LIPOSOMAL GEL OF DICLOFENAC SODIUM AS TOPICAL DELIVERY SYSTEM

This study the preparation of diclofenac sodium in lecithin vesicles and loading in pluronic F-127 gel, the effect of sodium cholate on the diffusion of the drug through rat skin and the antiinflammatory activity of the liposomal gel formulations. Lecithin vesicles were prepared in the presence or absence of sodium cholate by the dry film method and sonication. The size of liposomal vesicles ranged from 100-700 nm and the encapsulation efficiency of the diclofenac sodium was between 60-80%. The lecithin vesicles were loaded in pluronic F-127 gel. The highest cumulative of drug diffusion through rat skin was 19.31± 1.50 (µg/cm2) for lecithin vesicles in the presence of sodium cholate (F4).
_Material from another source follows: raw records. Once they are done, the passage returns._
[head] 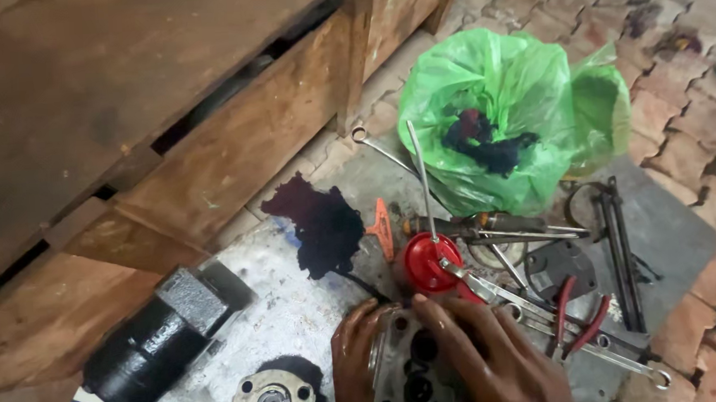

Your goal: The person cleans and assembles metal engine components on a metal surface, wiping a cylinder with a cloth, applying oil from a red dispenser, and using pliers to install small internal parts.

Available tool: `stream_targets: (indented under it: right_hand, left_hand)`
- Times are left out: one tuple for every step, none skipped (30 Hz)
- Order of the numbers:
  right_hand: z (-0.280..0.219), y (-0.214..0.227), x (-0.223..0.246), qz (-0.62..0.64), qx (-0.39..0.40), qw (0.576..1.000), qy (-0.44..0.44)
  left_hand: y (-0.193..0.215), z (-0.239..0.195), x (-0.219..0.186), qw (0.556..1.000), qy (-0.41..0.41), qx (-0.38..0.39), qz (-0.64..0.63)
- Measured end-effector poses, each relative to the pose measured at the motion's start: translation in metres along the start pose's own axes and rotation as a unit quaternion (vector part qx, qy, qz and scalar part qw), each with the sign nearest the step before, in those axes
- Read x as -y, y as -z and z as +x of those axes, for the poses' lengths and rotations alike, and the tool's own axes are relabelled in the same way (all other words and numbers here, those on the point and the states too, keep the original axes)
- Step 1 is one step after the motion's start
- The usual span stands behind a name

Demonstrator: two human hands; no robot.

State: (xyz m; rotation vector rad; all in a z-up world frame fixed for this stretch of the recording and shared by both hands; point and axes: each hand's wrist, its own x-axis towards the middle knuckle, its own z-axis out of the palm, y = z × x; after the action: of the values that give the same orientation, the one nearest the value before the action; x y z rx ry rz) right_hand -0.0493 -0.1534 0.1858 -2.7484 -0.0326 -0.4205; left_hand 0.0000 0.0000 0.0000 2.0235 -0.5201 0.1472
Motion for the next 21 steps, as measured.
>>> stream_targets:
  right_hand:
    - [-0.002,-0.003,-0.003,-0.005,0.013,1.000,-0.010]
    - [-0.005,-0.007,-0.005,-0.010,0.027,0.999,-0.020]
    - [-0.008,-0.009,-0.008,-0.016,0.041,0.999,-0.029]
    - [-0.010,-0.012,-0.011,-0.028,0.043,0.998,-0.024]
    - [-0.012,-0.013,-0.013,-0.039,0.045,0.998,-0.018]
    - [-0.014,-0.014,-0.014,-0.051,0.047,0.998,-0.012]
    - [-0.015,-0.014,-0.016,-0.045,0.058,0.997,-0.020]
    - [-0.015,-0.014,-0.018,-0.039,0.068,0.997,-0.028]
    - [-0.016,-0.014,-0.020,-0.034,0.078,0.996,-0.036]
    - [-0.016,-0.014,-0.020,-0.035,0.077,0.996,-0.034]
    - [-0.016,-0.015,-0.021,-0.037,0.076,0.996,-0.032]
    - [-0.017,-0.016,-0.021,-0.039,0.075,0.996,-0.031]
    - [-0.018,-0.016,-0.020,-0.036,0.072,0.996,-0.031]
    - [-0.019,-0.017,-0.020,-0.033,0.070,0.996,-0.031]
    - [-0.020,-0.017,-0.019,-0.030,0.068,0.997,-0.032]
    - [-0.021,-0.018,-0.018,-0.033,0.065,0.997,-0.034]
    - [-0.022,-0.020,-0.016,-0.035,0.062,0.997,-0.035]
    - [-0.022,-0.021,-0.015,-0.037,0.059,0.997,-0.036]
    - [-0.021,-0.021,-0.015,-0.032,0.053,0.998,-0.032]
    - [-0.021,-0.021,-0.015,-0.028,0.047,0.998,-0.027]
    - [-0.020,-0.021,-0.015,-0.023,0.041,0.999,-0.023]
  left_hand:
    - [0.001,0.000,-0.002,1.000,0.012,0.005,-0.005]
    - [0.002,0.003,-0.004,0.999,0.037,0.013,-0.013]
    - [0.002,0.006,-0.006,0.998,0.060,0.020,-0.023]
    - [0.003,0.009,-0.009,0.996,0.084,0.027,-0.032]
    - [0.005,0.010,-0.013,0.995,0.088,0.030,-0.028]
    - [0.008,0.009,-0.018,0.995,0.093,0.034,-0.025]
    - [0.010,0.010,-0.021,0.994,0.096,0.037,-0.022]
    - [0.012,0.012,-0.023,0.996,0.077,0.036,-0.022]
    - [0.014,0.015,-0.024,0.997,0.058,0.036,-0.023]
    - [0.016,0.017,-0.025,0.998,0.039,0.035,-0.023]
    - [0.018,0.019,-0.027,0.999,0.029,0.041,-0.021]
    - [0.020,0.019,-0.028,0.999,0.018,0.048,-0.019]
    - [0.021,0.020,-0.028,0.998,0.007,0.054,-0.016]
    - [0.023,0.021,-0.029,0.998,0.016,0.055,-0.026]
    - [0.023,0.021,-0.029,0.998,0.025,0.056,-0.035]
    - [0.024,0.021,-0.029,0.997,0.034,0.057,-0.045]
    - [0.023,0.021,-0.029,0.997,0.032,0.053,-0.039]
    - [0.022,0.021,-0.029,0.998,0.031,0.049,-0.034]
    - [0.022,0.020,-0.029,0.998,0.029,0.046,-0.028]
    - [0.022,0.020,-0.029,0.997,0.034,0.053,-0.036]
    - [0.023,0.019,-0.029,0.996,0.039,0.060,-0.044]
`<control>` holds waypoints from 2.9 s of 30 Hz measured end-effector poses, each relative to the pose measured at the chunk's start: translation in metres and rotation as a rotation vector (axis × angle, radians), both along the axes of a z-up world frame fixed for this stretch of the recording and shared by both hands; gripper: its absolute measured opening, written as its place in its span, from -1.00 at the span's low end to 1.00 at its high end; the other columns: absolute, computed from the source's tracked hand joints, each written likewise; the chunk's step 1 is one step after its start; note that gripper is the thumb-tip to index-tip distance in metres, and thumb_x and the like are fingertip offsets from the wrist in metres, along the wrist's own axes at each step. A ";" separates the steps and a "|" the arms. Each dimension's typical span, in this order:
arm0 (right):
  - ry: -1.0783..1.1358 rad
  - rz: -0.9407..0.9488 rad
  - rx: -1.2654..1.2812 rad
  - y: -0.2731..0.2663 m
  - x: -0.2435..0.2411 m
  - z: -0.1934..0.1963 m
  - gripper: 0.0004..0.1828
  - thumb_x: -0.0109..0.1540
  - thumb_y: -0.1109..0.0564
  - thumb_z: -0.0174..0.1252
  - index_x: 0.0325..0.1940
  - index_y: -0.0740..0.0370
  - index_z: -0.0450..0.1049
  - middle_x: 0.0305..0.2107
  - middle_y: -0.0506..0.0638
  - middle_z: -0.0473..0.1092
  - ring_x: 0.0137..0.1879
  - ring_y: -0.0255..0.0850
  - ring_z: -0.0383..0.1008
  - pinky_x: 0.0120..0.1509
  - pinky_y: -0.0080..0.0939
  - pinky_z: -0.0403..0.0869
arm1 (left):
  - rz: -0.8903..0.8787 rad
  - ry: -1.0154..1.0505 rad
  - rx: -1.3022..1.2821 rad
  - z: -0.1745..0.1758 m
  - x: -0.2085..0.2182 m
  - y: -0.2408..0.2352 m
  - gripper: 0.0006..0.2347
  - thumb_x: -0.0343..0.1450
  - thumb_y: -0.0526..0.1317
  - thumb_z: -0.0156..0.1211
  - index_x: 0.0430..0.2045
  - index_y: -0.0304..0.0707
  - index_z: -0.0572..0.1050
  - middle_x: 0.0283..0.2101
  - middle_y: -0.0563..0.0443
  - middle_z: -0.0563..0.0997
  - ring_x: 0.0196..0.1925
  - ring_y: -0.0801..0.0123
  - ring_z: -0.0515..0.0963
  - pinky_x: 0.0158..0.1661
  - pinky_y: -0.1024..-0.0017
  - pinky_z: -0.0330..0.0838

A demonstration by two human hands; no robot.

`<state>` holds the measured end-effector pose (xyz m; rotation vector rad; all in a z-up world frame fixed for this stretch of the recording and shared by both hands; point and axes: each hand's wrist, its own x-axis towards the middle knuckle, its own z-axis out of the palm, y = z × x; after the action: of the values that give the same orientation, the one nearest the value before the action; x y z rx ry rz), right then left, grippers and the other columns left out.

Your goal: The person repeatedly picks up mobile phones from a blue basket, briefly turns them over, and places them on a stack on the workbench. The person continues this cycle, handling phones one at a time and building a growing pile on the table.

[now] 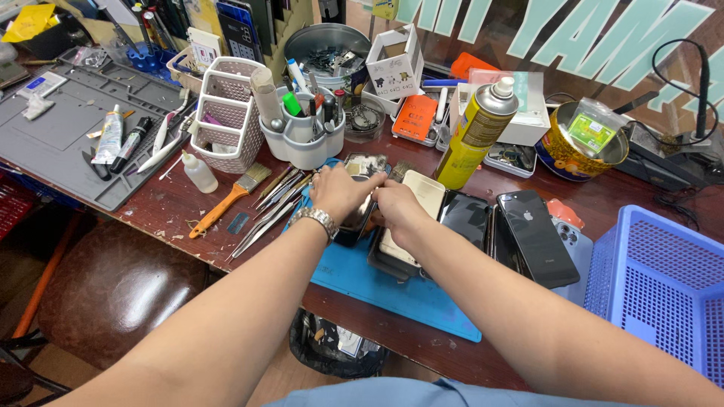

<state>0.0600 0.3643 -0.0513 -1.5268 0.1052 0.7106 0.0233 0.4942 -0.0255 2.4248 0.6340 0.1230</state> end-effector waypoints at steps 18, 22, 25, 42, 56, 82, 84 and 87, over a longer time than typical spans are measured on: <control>-0.202 0.095 0.261 -0.116 -0.004 0.099 -0.61 0.29 0.12 0.18 0.21 0.16 0.45 -0.09 -0.10 0.48 0.01 -0.30 0.47 0.09 -0.23 0.40 | -0.362 -0.194 -1.723 0.056 -0.005 -0.031 -0.54 0.53 0.08 -0.01 0.17 -0.29 0.43 0.08 -0.11 0.61 0.07 0.23 0.63 0.08 0.22 0.54; -0.162 0.008 0.326 -0.168 -0.004 0.093 -0.72 0.30 0.16 0.20 0.10 0.11 0.48 -0.18 -0.15 0.50 -0.08 -0.32 0.46 -0.04 -0.25 0.37 | -0.450 -0.117 -1.687 0.059 0.007 -0.078 -0.54 0.51 0.06 0.01 0.18 -0.28 0.42 0.11 -0.07 0.60 0.10 0.26 0.62 0.14 0.21 0.50; -0.147 -0.113 0.325 -0.216 -0.008 0.090 -0.79 0.29 0.16 0.15 0.02 0.08 0.49 -0.22 -0.17 0.51 -0.09 -0.33 0.48 -0.06 -0.28 0.42 | -0.599 -0.077 -1.703 0.052 0.017 -0.121 -0.53 0.51 0.08 0.00 0.19 -0.28 0.41 0.14 -0.08 0.59 0.13 0.29 0.62 0.17 0.25 0.48; -0.480 -0.683 -0.080 -0.508 0.004 0.024 -0.81 0.38 0.13 0.02 0.05 0.23 0.33 -0.11 -0.02 0.44 -0.03 -0.26 0.45 0.07 -0.16 0.51 | -0.684 -0.008 -0.815 0.001 0.107 -0.409 -0.60 0.40 -0.22 0.20 0.14 -0.36 0.50 0.01 -0.21 0.66 -0.03 0.25 0.65 -0.05 0.36 0.51; -0.384 -0.734 -0.379 -0.490 0.056 -0.067 -0.49 0.24 0.10 0.29 0.14 0.41 0.29 -0.05 0.17 0.47 0.03 -0.11 0.55 0.12 -0.13 0.53 | -0.713 -0.146 -0.252 -0.056 0.103 -0.438 -0.60 0.33 -0.23 0.09 0.09 -0.24 0.53 0.31 -0.30 0.33 0.36 -0.04 0.33 0.31 0.23 0.24; -0.923 -0.116 -1.124 -0.518 0.006 0.030 -0.79 0.23 0.24 0.17 -0.04 0.23 0.43 -0.06 0.14 0.46 0.11 0.16 0.39 0.18 0.17 0.40 | -1.304 0.079 0.289 -0.016 0.049 -0.477 -0.73 0.39 -0.18 0.14 -0.31 -0.48 0.65 -0.21 -0.41 0.66 -0.08 -0.06 0.68 0.03 0.14 0.56; -1.035 -0.179 -1.173 -0.518 -0.002 0.030 -0.77 0.17 0.23 0.24 -0.09 0.18 0.46 -0.09 0.15 0.38 0.11 0.13 0.35 0.16 0.13 0.40 | -1.255 0.133 0.363 -0.022 0.044 -0.484 -0.74 0.39 -0.20 0.10 -0.24 -0.45 0.62 -0.07 -0.38 0.63 0.06 -0.09 0.61 0.12 0.04 0.46; -1.113 -0.264 -1.145 -0.516 -0.004 0.032 -0.70 0.14 0.23 0.29 -0.06 0.22 0.45 -0.08 0.15 0.32 0.13 0.13 0.31 0.17 0.12 0.39 | -1.214 0.214 0.383 -0.026 0.047 -0.491 -0.67 0.38 -0.22 0.07 -0.05 -0.47 0.53 0.18 -0.40 0.48 0.29 -0.16 0.44 0.25 -0.02 0.32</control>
<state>0.0557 -0.1513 -0.0198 -2.7174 -0.1641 -0.6292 0.0702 0.0030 -0.0514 2.7695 -0.9091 -0.5579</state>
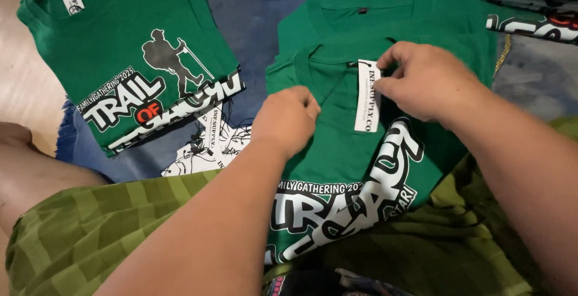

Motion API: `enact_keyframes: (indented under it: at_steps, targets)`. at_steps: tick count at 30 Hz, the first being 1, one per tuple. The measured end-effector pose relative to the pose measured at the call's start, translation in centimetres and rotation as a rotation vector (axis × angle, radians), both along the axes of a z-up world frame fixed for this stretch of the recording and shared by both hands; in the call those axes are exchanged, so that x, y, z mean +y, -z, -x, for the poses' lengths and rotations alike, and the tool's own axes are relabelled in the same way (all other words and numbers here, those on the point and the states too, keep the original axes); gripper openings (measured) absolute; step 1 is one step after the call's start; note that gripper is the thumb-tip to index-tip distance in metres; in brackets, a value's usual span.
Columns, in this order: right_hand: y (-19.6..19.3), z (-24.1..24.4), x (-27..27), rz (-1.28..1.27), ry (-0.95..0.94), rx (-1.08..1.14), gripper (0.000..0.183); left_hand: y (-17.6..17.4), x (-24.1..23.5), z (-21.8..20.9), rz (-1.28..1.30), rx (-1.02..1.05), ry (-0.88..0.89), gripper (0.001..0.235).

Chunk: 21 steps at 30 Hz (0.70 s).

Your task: The person attaches white paper tags to green t-shirts by threading a black string through the tag and the shirt's collar. They then fold the t-shirts and place them into a stack.

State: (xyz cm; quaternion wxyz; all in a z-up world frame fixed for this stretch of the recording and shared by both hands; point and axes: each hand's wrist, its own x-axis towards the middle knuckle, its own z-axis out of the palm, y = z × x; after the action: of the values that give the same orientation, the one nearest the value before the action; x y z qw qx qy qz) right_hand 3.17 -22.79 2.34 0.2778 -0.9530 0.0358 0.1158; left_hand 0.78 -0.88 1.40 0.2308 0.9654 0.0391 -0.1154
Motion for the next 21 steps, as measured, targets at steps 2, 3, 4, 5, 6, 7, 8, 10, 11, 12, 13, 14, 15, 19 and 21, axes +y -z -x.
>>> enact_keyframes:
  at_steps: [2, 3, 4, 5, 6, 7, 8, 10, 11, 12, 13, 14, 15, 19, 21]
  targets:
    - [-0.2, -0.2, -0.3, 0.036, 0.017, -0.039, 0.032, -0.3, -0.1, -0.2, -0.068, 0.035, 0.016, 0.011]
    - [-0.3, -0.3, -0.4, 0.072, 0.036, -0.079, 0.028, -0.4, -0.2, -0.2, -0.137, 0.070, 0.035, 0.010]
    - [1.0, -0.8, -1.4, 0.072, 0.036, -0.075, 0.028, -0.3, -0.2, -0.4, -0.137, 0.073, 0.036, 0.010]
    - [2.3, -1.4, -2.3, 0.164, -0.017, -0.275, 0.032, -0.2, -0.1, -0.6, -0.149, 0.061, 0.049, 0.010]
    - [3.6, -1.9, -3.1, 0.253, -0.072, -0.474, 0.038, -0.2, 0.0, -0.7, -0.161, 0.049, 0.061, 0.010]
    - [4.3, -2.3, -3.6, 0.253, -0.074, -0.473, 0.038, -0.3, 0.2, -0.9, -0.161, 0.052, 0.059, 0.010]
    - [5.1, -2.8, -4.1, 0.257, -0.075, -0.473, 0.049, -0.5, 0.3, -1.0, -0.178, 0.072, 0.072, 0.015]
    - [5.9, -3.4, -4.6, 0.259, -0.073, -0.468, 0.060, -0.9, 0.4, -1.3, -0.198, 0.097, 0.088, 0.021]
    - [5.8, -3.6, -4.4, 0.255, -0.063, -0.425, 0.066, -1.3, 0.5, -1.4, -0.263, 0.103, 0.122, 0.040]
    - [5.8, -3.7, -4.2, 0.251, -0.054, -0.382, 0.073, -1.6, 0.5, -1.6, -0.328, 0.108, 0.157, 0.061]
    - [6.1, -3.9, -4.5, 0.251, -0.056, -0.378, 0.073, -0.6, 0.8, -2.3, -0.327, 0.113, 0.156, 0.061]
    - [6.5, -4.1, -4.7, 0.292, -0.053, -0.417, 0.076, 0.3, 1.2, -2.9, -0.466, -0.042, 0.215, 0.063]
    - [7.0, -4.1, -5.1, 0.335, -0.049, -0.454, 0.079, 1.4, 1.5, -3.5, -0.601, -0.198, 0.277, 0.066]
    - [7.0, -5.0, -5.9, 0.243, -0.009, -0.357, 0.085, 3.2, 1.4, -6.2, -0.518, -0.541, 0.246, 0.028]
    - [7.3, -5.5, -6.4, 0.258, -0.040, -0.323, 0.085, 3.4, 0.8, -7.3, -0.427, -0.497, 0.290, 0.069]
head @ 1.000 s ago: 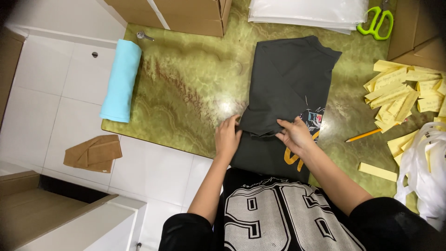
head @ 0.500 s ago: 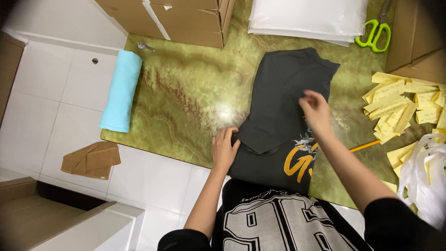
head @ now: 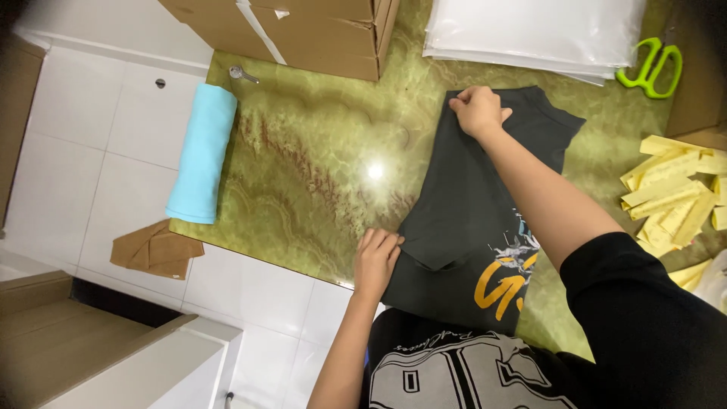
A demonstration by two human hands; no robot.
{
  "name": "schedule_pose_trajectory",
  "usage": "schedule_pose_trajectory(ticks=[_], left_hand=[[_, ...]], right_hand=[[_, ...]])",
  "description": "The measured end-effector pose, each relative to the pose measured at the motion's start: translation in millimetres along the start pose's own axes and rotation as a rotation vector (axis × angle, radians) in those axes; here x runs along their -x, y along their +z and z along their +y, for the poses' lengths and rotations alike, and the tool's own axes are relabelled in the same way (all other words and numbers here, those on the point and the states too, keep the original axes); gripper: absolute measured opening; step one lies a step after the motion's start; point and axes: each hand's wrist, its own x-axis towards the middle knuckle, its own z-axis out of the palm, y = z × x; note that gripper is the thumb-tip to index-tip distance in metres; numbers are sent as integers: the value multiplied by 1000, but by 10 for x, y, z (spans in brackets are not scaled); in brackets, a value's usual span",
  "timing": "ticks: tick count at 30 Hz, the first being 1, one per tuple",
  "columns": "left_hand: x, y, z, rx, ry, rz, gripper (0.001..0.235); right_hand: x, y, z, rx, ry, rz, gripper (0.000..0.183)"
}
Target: The person takes several shirts from a clothing rack, including a light blue shirt, a dark gray shirt, and black shirts. They lay each shirt on a table, fold it neatly by hand, and place the folded items on the table.
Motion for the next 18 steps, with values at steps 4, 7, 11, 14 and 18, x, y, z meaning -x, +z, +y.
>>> schedule_pose_trajectory(ticks=[4,7,11,14,18], left_hand=[[-30,-131,-63,-50,40,-13,16],[-126,-230,-30,2,36,-102,16],[-597,-379,91,240,-82,-102,14],[-1139,-150,41,306,-112,-62,16],[-2093,148,214,361,-256,-120,25]], right_hand=[[-40,13,13,-56,10,36,17],[100,-186,65,-163,-49,1,20],[10,-565,633,-276,-208,168,24],[-60,-886,1426,-171,-270,276,36],[362,-1529,1642,-356,16,-23,72]])
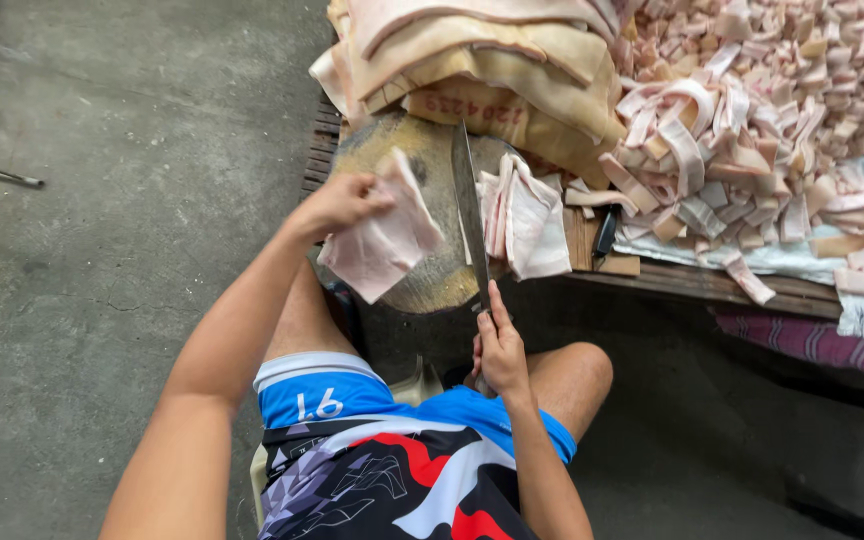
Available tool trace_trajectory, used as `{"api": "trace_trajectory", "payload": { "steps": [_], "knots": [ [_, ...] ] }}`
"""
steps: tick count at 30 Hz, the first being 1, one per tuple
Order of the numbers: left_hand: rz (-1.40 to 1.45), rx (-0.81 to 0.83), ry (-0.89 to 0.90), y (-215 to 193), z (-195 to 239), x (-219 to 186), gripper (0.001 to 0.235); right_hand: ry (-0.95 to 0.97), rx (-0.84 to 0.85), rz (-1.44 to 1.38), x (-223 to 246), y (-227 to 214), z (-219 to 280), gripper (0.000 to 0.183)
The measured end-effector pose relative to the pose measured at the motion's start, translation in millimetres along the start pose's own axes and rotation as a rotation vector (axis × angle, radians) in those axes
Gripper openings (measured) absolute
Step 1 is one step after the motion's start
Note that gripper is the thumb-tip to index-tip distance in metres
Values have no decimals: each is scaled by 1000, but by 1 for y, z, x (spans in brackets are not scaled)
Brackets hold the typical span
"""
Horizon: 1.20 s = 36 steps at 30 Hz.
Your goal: The person sits on a low stool and uses a large knife to slice sheets of pork skin into strips on a round wooden cutting block. They repeatedly pick up sheets of skin, cut them into uniform strips, and move the cut pieces onto a nearby table.
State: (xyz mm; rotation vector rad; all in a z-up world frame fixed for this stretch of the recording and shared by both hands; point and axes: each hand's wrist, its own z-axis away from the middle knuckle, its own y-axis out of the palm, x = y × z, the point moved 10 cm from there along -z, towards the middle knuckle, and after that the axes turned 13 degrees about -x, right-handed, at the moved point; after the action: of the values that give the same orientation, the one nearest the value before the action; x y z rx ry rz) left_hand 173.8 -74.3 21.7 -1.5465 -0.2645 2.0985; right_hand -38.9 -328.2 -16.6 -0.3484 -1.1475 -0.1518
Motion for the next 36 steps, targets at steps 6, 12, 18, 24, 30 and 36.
{"api": "trace_trajectory", "payload": {
  "steps": [6, 12, 18, 24, 30, 36],
  "knots": [
    [-607, -89, -105, -6, 23, 21, 45, -372, -62, 260, 27, -3, 35, 59],
    [-403, -304, -22, -14, 42, 65, 29, -628, -15, 427, 13, 46, 42, 60],
    [-202, -391, -22, -21, 52, 75, 27, -198, 112, 79, 59, 19, 60, 61],
    [-30, -333, -148, -22, 55, 76, 25, -972, 73, -387, 199, -55, 145, 54],
    [65, -328, -119, -18, 50, 85, 25, -909, 15, -193, 68, -9, 74, 36],
    [161, -343, -75, -15, 33, 94, 19, -479, -18, 482, -20, 20, 11, 55]
  ]
}}
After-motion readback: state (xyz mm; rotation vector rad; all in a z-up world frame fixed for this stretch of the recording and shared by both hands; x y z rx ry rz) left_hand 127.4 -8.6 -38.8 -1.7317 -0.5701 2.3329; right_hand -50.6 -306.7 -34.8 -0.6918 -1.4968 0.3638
Also the highest cumulative of drug diffusion through rat skin was 12.20± 0.50 (µg/cm2) for liposomal gel (F8). The antiinflammatory activity of the liposomal gel formulations was studied on carrageenan induced paw edema in rats. The results show that, F8 and F6 show superior anti-inflammatory activity in comparison with the other gel formulations. From the results, lecithin vesicles and liposomal gel of diclofenac sodium appear to be advantagesous for topical delivery of the drug.